Asian currencies slid on Monday as the rapid spread of the coronavirus outside China drove fears of a pandemic and sent investors to the safety of gold, dollars and the Swiss franc.
Italy, South Korea and Iran posted sharp rises in infections over the weekend. South Korea now has more than 760 cases, Italy more than 150 and Iran 43 cases.
The World Health Organization is now worried about the growing number of cases that have no clear link to the epicentre of the outbreak in China.
“The omens are not particularly good today,” said Ray Attrill, head of FX strategy at National Australia Bank in Sydney. “The presumption was that we would see intermediate supply chains quickly reconnected and I think the market’s had to go through a period of questioning that logic.”
The Chinese, Australian and New Zealand currencies were on the back foot and emerging market currencies were pounded.
The Aussie carved a fresh 11-year low in early trade and the kiwi shed half a percent, before slightly recovering – along with the yuan – with news of four Chinese provinces lowering emergency restrictions.
That easing provided little support elsewhere, however, with the Korean won plunging nearly 1% to a six-month low. Indonesia’s rupiah, so far shielded by its relative independence from Chinese trade, tracked the broader selloff in emerging markets, dropping 1%.
Political turmoil in Malaysia added pressure to the ringgit and sent it 0.7% lower to its weakest since September.

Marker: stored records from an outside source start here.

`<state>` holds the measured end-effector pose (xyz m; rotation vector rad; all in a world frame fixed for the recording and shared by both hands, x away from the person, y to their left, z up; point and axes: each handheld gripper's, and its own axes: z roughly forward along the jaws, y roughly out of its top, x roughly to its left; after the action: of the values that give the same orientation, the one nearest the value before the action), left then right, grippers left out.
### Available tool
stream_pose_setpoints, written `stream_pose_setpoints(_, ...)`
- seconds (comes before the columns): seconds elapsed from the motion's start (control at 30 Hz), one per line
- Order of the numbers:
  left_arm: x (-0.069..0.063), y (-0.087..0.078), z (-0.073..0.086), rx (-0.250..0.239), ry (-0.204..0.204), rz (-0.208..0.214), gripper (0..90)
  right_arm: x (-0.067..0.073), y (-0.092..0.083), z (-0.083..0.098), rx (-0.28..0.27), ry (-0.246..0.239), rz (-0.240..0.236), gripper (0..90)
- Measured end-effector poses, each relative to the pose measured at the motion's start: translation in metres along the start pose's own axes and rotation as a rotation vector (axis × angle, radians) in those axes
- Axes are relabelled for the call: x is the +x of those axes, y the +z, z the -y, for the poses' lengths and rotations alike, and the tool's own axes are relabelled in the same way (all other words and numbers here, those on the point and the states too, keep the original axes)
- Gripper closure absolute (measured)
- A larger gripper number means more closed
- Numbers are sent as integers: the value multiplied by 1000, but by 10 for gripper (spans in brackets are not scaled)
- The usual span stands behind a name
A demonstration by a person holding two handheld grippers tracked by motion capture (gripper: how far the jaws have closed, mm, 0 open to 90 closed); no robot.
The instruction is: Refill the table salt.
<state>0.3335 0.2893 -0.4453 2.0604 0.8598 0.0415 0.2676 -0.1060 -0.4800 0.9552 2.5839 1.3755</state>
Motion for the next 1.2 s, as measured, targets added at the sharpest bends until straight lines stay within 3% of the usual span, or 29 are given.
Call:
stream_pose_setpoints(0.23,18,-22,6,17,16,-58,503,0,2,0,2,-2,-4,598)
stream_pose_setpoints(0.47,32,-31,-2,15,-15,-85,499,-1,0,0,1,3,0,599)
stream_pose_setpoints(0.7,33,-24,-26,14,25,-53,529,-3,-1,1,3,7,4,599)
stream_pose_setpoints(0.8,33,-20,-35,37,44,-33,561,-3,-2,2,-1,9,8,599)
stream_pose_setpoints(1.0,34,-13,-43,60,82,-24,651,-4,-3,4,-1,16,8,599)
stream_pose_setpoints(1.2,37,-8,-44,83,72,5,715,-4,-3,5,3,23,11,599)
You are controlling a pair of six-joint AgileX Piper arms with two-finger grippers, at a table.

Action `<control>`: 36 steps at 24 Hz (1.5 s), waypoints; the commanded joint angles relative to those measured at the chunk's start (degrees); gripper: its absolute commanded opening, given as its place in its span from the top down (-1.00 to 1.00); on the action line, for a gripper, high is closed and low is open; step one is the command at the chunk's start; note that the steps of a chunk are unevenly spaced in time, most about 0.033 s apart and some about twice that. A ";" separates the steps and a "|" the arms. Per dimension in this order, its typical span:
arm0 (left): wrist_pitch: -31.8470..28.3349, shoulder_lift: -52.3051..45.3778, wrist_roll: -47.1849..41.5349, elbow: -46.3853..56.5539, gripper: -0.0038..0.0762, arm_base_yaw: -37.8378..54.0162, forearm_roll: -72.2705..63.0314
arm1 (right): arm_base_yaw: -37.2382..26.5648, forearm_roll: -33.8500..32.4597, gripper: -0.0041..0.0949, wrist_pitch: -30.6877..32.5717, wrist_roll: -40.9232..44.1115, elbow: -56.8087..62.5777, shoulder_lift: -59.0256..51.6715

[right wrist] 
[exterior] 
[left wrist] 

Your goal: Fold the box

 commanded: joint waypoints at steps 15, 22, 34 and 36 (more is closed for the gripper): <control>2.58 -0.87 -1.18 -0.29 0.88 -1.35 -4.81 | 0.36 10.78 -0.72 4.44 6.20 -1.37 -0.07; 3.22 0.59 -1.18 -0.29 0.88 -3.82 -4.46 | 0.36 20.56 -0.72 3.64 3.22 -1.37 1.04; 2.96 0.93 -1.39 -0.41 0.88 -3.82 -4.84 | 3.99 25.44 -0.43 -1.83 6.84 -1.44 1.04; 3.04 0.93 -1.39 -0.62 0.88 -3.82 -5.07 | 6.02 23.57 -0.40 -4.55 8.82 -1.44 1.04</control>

Yet risk aversion, which also saw stocks tumble and gold and bonds rise, offered surprisingly little support to the yen.
After partially recovering last week’s drop on Friday, it traded flat at 111.55 per dollar as Asian investors discount its safety value owing to Japan’s virus exposure.
“The market reaction to the coronavirus appears to be evolving, beginning to differentiate the currencies vulnerable to the virus from the rest,” Barclays analysts said in a note.
“U.S. dollar assets provide relative attractiveness,” they wrote. “In fact, our economists forecast no impact on U.S. growth from Covid-19, with relatively few domestic incidents and a low dependency on China’s economy.”
Against a basket of currencies, the dollar crept back toward an almost three-year peak touched last week, before soft economic data knocked it from its perch on Friday.
It was firmer against the euro at $1.0820 and pound at $1.2942, while the Swiss franc soaked up some safe-haven flows too and rose 0.3% even with the dollar’s strength. Against the euro, the franc stands at a four-and-a-half year high.
The coronavirus has killed more than 2,400 people in China, which also accounts for 98% of global diagnoses.
However, the weekend’s spread beyond China appears to have caught authorities off-guard.
Italy has halted the carnival of Venice, shut schools, and sealed off affected towns across its wealthy north, but is struggling to find out how and where the virus’ spread began.
South Korea is on high alert and battling to stem steep rises in infections – all adding to the already massive disruption to the world’s economy.
“From here on, a lot will depend on how fast China can resume production and contain negative implications for supply chains and global economic growth,” said Stephen Innes, Asia Pacific Market Strategist at AxiCorp.